As the only survivor in my immediate family, with no partner or children of my own, holidays are often difficult. Understandably, they are times when families are usually together.
I am fortunate to have many amazing friends/my cultivated/chosen family, and I celebrate bigger holidays with them.
However, when it is one that doesn’t allow for an extensive period of time off, not at Christmas or New Years, I’m usually alone—like Easter.
I know the dangers of social media and FOMO—I stay away from facebook at certain times—when I’m not in the mood to absorb all the Christmas cheer, and especially on Mother’s Day. Sometimes Father’s day as well.
I believe that I was meant to be childless, to work through the intergenerational trauma and the emotional inheritance and wounds of my family. I believe that author Ruby Warrington’s words apply to my family and situation—Sometimes a family goes through too much trauma to sustain another generation.
I also believe that in my love of traveling and reading, learning and writing, my independence and autonomy is better for me, healthier. I believe that I am more happy than I would have been as a parent. Truly.
But I am not someone who cannot stand children. There was a time when I wanted them. I would make a very good auntie, or as my cousins’ kiddos call me: “Cuzzin Danielle.”
I do have maternal instincts and, as such, I experience some pangs of losses on the holidays, occasionally, then I see kiddos on facebook coloring eggs.
I don’t allow myself to dip too much into the what if-scenarios, but I do wonder what my babies would look like and be like. I think mothers who lose children always do, but it is certainly a different situation than for those of us who didn’t get our ‘rainbow baby’ or ‘adopted baby’ to follow.
The decision to not pursue those is on me, certainly. I have no partner and I’m not well off to do it alone. I don’t have extended family to help.
I am proud of my evolution. I am self assured in my independence, now. It has taken a long time but I think it radiates. A guy I was chatting with on a dating app recently told me, “You ooze independence.”
A high compliment. I took it. It’s true, I probably do.
And I am happier with that than I ever thought possible. Truly. I love to go home to my cute and cozy and peaceful home. And I read and eat and do what I want. No schedule or routine to adhere to, precisely because I don’t have kids, or even a partner to cater to.
And yet, yet—
Sometimes—especially for those of us whose lives are so shaped by grief and losses, I do think and on holidays—
Wow.
My life certainly turned out differently than I ever thought it would. Much more solitary.
There was a time that would have scared me. My emotional inheritance from my mother was the fear of abandonment—obviously as a result of her mother abandoning her.
I am living my fears, in so many ways. And when I feel that paralysis of loneliness, I also think about a quote that says—
“Feel the fear and do it anyway.”
“Lean into the feeling of loneliness: what will it teach you? Explore it. You won’t die from it.”
I believe that. My feelings of loneliness are chances to learn about myself and to grow.
The other truth of the matter is this. And it’s a hard truth—
My family was not the feel good kind in the social media.
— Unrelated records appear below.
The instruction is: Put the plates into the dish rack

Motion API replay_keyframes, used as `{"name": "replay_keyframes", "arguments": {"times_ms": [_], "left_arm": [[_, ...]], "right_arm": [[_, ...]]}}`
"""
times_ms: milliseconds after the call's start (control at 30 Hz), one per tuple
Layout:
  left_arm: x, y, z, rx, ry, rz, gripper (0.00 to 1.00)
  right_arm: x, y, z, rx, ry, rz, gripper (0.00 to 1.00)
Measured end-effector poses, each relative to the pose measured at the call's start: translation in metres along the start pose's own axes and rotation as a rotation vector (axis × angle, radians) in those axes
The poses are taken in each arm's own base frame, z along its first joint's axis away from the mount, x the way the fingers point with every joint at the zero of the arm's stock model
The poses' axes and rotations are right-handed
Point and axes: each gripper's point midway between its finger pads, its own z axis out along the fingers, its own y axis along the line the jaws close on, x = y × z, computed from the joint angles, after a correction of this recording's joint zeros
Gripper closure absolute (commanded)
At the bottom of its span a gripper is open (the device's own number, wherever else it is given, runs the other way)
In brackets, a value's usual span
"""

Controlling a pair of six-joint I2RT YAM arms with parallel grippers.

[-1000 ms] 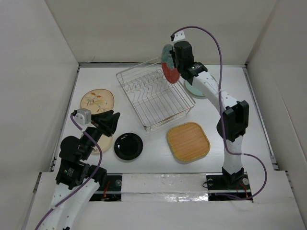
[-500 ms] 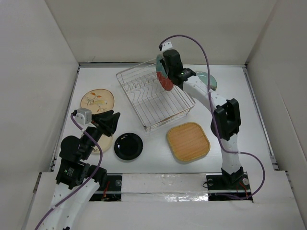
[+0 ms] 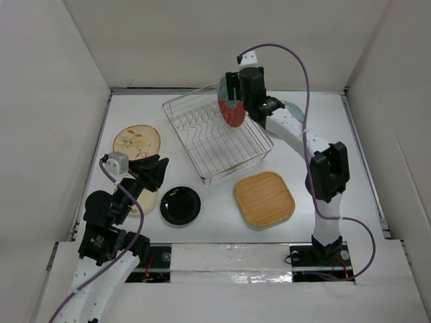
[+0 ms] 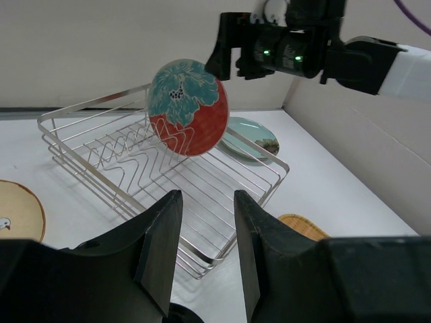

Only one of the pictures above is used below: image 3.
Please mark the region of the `red and teal plate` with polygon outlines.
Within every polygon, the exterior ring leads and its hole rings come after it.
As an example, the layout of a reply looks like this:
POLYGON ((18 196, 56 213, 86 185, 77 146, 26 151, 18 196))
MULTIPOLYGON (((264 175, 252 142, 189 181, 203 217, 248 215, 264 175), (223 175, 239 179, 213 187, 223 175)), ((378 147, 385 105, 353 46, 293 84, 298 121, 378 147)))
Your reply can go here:
POLYGON ((225 75, 220 79, 217 94, 220 113, 226 124, 232 128, 239 127, 245 119, 246 110, 243 103, 236 98, 235 93, 233 93, 233 99, 229 98, 225 75))

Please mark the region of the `light green flower plate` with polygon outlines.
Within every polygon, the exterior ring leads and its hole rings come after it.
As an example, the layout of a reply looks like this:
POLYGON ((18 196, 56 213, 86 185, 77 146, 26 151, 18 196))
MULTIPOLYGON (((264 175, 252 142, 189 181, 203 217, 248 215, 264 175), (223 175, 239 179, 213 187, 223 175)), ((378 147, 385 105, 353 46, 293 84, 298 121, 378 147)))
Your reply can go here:
POLYGON ((272 98, 260 107, 259 112, 258 124, 272 135, 280 139, 301 136, 304 114, 297 105, 272 98))

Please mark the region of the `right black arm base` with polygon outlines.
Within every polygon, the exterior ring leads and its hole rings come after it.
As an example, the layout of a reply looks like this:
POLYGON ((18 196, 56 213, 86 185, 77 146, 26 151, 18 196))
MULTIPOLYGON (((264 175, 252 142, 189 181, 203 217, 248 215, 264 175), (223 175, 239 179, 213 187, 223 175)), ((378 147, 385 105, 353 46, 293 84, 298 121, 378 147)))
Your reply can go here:
POLYGON ((291 266, 293 282, 323 282, 331 279, 346 279, 354 275, 350 253, 344 242, 341 247, 328 258, 319 258, 311 243, 292 244, 284 262, 291 266))

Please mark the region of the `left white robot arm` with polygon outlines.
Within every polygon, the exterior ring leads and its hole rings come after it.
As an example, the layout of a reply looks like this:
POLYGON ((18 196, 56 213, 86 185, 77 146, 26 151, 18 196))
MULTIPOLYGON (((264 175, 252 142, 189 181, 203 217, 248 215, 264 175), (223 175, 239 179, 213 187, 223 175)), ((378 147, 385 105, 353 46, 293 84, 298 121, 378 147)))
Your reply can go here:
POLYGON ((50 322, 102 322, 133 270, 151 261, 150 239, 141 234, 145 212, 137 199, 145 190, 158 191, 168 162, 158 154, 131 161, 114 152, 99 160, 114 191, 96 190, 85 201, 77 268, 69 295, 50 322))

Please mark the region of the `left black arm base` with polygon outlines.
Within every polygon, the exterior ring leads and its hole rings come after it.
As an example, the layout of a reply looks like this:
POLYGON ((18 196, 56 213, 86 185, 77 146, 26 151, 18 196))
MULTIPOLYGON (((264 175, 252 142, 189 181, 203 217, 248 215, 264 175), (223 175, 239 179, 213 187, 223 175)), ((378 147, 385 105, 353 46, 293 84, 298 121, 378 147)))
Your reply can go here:
POLYGON ((127 283, 169 283, 171 244, 151 244, 145 262, 140 263, 128 276, 127 283))

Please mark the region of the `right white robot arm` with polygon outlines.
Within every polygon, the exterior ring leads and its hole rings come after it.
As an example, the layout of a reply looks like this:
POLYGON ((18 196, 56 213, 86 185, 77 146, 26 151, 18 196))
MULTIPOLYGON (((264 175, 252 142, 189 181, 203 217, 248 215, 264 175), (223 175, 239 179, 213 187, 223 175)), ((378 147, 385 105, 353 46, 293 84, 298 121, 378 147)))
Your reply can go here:
POLYGON ((269 96, 262 67, 244 67, 225 74, 226 123, 238 126, 245 116, 287 143, 306 163, 306 189, 314 200, 314 231, 304 249, 291 249, 292 260, 302 266, 327 266, 342 246, 340 204, 350 179, 347 147, 330 143, 303 128, 299 108, 269 96))

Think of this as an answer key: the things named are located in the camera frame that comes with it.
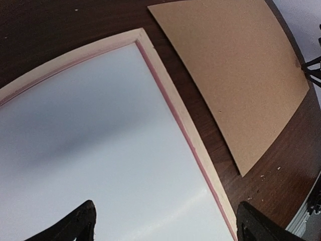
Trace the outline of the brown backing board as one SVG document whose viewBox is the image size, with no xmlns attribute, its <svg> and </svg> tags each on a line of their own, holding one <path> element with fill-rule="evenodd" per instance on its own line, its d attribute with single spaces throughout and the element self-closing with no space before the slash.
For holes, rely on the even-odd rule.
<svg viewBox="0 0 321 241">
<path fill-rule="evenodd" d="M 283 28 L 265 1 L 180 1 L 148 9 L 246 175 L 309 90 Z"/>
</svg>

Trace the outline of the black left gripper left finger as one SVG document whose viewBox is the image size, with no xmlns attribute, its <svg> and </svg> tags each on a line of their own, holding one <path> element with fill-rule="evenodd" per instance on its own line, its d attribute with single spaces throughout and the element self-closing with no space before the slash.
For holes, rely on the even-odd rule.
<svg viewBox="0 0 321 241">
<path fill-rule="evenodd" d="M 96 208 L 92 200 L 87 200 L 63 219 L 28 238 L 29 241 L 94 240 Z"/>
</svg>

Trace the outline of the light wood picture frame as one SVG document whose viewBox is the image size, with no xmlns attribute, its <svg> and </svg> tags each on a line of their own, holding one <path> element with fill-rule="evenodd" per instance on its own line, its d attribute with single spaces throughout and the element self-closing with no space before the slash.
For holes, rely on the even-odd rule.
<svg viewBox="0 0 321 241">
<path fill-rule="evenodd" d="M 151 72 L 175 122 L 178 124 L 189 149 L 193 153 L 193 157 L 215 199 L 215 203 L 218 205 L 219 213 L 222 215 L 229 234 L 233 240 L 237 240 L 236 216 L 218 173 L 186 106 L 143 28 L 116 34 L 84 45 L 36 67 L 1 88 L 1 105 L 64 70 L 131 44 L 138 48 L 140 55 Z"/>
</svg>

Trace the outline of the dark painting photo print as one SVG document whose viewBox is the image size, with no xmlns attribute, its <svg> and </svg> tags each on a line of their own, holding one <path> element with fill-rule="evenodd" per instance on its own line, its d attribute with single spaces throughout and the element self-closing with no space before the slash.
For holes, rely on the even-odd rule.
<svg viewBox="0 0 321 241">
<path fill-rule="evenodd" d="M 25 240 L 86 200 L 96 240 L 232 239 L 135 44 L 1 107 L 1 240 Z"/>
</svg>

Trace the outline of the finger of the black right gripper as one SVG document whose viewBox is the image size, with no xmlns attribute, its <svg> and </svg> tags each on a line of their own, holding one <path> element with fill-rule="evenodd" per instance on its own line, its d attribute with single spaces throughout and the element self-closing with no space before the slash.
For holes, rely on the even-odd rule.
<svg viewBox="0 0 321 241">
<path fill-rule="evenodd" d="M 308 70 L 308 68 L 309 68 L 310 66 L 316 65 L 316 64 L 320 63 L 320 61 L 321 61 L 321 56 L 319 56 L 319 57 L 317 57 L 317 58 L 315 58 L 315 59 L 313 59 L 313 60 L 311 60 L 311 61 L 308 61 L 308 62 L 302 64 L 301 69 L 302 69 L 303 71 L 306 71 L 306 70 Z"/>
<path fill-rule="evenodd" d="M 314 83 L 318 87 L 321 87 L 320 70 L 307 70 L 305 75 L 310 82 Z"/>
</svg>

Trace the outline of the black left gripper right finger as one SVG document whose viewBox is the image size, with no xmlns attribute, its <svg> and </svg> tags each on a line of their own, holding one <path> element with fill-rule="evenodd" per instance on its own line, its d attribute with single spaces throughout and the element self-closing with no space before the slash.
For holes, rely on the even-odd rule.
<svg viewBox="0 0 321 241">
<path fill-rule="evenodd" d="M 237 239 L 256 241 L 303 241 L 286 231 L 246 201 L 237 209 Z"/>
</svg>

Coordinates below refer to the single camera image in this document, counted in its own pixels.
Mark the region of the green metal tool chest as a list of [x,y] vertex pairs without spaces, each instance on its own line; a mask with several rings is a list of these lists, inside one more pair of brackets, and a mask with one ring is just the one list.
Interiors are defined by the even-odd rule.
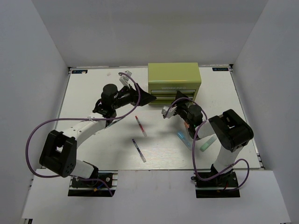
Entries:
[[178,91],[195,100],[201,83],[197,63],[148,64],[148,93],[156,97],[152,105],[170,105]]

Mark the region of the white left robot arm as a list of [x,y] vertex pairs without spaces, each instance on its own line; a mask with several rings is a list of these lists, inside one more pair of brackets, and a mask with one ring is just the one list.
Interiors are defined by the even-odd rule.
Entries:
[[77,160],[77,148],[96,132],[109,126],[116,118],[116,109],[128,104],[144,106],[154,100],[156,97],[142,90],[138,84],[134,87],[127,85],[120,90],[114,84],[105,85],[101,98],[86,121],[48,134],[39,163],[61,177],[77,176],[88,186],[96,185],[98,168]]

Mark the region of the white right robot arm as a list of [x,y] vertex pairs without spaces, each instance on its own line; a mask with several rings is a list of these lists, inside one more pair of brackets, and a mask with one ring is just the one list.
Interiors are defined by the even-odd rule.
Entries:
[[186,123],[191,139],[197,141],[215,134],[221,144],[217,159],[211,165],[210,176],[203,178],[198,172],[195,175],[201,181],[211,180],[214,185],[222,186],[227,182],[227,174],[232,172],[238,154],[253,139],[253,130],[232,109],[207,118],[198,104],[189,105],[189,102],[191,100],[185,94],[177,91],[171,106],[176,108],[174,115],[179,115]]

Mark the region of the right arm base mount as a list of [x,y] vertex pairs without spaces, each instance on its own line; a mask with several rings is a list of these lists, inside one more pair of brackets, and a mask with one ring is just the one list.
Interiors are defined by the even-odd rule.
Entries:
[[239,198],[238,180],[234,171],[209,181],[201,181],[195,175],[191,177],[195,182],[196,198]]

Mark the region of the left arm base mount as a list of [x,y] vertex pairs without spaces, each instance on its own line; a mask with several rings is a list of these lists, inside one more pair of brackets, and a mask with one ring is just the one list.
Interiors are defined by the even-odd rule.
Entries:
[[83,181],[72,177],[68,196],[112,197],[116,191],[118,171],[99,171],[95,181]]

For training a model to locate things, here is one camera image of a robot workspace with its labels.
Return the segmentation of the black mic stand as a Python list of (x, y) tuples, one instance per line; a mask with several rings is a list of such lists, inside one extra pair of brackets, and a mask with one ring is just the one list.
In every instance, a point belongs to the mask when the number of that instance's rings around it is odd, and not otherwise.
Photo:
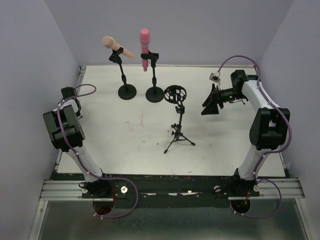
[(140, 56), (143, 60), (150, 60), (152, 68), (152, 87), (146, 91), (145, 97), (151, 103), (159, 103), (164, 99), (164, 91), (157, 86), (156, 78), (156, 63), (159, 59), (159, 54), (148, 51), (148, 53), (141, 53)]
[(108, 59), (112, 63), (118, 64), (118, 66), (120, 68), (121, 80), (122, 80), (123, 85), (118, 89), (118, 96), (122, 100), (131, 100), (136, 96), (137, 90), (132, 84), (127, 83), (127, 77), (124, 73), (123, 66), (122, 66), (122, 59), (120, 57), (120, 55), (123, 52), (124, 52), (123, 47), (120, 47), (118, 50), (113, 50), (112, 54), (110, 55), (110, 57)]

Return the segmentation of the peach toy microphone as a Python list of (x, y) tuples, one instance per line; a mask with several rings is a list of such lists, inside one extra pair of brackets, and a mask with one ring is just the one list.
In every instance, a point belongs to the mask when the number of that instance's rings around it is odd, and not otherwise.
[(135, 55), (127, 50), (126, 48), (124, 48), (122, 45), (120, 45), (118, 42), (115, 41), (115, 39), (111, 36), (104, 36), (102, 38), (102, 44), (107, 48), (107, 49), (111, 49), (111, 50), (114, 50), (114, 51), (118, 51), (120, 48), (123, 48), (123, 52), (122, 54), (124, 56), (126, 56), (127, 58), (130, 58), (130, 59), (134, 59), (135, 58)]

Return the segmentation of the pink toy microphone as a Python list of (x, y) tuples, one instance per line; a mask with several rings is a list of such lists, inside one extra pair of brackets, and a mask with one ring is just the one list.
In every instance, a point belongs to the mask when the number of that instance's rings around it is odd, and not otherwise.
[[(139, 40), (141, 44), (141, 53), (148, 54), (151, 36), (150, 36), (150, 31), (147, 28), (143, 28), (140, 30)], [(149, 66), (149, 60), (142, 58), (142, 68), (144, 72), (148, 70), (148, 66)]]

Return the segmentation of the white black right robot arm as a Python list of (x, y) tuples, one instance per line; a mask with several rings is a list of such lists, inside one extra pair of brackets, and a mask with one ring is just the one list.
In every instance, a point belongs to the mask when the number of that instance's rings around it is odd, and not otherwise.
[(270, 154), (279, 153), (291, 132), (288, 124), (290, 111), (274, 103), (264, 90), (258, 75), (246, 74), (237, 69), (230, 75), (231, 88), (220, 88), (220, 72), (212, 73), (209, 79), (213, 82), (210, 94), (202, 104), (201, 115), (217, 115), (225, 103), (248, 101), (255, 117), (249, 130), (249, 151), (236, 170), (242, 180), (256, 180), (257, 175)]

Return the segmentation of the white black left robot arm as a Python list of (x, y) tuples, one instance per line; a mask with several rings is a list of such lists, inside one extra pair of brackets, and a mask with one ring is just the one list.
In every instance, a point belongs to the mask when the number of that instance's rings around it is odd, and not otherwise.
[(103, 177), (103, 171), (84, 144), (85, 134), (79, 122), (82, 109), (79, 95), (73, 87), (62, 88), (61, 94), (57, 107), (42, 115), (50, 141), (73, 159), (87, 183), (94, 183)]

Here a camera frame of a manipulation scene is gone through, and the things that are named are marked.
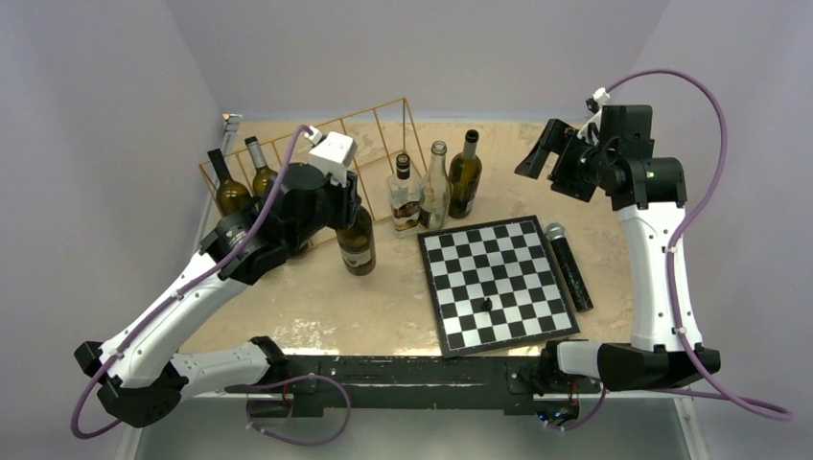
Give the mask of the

And I know that.
There were tensions and conflicts, mental illnesses and addiction, clashes, self-abandonment. It was not rose-colored, more like (often) shit stained.
As such, if I’m real with myself—I entertain no fairy tale ideas that if they were still alive we would have happy moments together. (Unless they got the mental health help that they needed.) Those moment, oh, they were so very rare when they did happen.
Sometimes I feel liberated because they are passed, at peace. Other times, at holidays, it is the weight of grief.
But it is for what could have been. And, as the quote states above, it is an acknowledgment of the hand that I have been dealt, the family that I had, the losses I have endured with their choices and manners of death, and the wounds, grief and weight, that I still carry. And will throughout my lifetime.